For a while I was skeptical about the results, as it seemed like a simple critical section-guarded allocation was going to be faster; but after a little bit of profiling and some careful tuning, I've gotten substantial results - the initial implementation could pump about 55,000 messages per second on my dev machine; the lock-free implementation regularly peaks out above 60,000. I consider that to be a solid win.
I've also fixed a handful of bugs in various areas, mainly in the parser. Somewhere in the back of my mind is a vague notion that I also added a cool feature, but I can't quite recall what it could have been, so that will probably forever remain a mystery.
And the ever-shrinking task list now looks thusly:
- Fix some bugs in nested response map support
- Improve syntax for nested structure initialization
- Type aliases (aka. typedefs)
- Change task IDs to string variables for easier metaprogramming
- Perform complete code review for exception safety, documentation, code cleanliness, error handling robustness, and elimination of hardcoded strings/magic numbers
These are mostly small jobs (aside from the code review obviously) so they should hopefully go pretty fast. I'm still not willing to speculate on a release schedule, but I'll definitely say that R7 will be out in the very near future.
I had the idea of reducing as many allocations/frees as I could across the entire codebase; the biggest consumer of tiny allocs is the r-value wrapper class, which propagates values from functions into other functions or into variables. Originally, the VM was designed to assign an r-value to every operation. However, it quickly became clear that this makes no sense, as the vast majority of operations were just returning a null.

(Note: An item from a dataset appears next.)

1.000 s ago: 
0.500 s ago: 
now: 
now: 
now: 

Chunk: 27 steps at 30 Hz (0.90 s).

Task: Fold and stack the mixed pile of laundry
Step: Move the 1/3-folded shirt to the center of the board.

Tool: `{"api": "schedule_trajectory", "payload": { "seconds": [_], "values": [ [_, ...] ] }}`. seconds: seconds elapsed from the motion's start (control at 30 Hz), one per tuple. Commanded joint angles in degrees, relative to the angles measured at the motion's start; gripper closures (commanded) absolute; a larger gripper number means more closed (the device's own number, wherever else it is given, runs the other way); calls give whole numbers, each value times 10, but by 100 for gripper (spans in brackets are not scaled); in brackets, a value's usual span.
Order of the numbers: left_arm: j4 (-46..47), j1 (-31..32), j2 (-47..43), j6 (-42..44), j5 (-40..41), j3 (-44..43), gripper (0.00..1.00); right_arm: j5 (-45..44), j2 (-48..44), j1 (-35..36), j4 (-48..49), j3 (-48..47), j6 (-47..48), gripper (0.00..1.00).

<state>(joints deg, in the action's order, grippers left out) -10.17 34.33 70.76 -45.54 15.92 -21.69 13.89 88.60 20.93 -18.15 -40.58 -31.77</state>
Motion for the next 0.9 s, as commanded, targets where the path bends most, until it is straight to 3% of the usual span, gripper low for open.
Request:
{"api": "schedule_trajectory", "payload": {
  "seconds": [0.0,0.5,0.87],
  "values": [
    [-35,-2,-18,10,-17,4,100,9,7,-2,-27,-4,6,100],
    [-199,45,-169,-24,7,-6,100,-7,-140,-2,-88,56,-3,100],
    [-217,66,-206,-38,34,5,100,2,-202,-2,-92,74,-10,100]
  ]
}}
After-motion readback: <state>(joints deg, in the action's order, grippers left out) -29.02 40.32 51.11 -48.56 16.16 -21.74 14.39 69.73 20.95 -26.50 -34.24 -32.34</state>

So I introduced a second execution path in the VM, named ExecuteFast. This path does not allocate r-values except in very specific circumstances (i.e. when an r-value is truly, desperately needed). This has led to a substantial speedup in the VM.
Specifically, I've shattered the message throughput record. Current peak is just over 65,000 messages per second. Not bad for a 20 minute refactoring!
[Not Done Yet!]
Did some more quick hackery and optimization, and cranked the throughput up to 68,000 messages/second. I've also noticed several relatively straightforward memory allocation optimizations I could make. So at the moment I'm tempted to push back R7 in order to continue doing optimizations... but I'll try my best to resist and keep the major speed stuff for R8 or R9 [smile]